Activity
For the material below, return exactly the lines starting at the one holding "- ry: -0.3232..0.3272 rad" and ending at the one holding "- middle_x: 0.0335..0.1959", counting both as part of the range.

Collected data
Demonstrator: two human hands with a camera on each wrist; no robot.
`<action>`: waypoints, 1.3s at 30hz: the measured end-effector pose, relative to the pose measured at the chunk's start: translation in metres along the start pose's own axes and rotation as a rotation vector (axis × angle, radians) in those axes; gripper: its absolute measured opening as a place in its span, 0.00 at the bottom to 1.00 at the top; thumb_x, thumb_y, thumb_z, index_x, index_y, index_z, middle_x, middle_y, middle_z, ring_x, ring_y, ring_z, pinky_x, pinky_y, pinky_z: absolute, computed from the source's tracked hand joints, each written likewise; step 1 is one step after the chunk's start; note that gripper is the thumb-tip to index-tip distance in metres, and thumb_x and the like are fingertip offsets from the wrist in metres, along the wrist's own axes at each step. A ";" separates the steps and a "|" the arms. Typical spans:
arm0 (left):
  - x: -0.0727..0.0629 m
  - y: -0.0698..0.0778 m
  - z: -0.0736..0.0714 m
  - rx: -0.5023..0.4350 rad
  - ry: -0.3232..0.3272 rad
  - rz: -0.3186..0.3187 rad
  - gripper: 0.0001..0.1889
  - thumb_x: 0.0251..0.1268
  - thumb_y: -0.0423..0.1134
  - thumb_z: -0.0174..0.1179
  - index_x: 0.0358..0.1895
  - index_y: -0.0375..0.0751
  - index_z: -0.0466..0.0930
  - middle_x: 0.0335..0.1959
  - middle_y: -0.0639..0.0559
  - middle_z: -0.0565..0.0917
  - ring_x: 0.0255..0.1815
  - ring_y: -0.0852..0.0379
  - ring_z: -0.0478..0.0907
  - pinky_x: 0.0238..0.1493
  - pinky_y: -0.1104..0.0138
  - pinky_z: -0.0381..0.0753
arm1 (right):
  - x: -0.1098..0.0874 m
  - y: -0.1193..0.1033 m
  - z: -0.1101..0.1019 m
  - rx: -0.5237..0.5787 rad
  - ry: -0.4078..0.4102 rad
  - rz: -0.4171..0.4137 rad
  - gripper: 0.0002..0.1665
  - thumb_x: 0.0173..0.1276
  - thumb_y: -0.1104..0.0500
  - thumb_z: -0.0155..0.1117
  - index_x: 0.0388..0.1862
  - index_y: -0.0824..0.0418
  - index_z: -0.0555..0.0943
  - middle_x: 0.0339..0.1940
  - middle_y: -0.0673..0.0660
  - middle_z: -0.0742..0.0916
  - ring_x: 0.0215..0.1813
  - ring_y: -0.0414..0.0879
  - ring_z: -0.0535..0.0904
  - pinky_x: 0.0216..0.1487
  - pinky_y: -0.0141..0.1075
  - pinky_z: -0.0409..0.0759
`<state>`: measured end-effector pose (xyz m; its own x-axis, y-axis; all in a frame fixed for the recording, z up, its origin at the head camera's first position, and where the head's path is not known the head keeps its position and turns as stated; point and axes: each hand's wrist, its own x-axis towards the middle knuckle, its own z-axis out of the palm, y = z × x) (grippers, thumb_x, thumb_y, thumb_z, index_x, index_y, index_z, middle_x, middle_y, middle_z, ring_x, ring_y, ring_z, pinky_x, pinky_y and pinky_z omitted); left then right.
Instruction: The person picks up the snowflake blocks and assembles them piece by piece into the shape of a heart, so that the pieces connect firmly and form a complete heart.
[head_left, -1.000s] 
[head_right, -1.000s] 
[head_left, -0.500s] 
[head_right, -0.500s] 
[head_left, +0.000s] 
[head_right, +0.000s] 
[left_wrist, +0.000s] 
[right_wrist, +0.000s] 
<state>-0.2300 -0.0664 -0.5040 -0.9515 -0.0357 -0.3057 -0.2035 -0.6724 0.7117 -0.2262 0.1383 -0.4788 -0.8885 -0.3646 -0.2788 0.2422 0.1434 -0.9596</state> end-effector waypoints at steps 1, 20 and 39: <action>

Task answer
  - ry: -0.3232..0.3272 rad
  - rz: -0.3186..0.3187 rad
  - gripper: 0.0001..0.1889
  - thumb_x: 0.0251..0.1268
  - thumb_y: -0.0423..0.1134
  - thumb_z: -0.0174..0.1179
  - index_x: 0.0358..0.1895
  - index_y: -0.0375..0.0751
  - index_z: -0.0466..0.0930
  - middle_x: 0.0335..0.1959

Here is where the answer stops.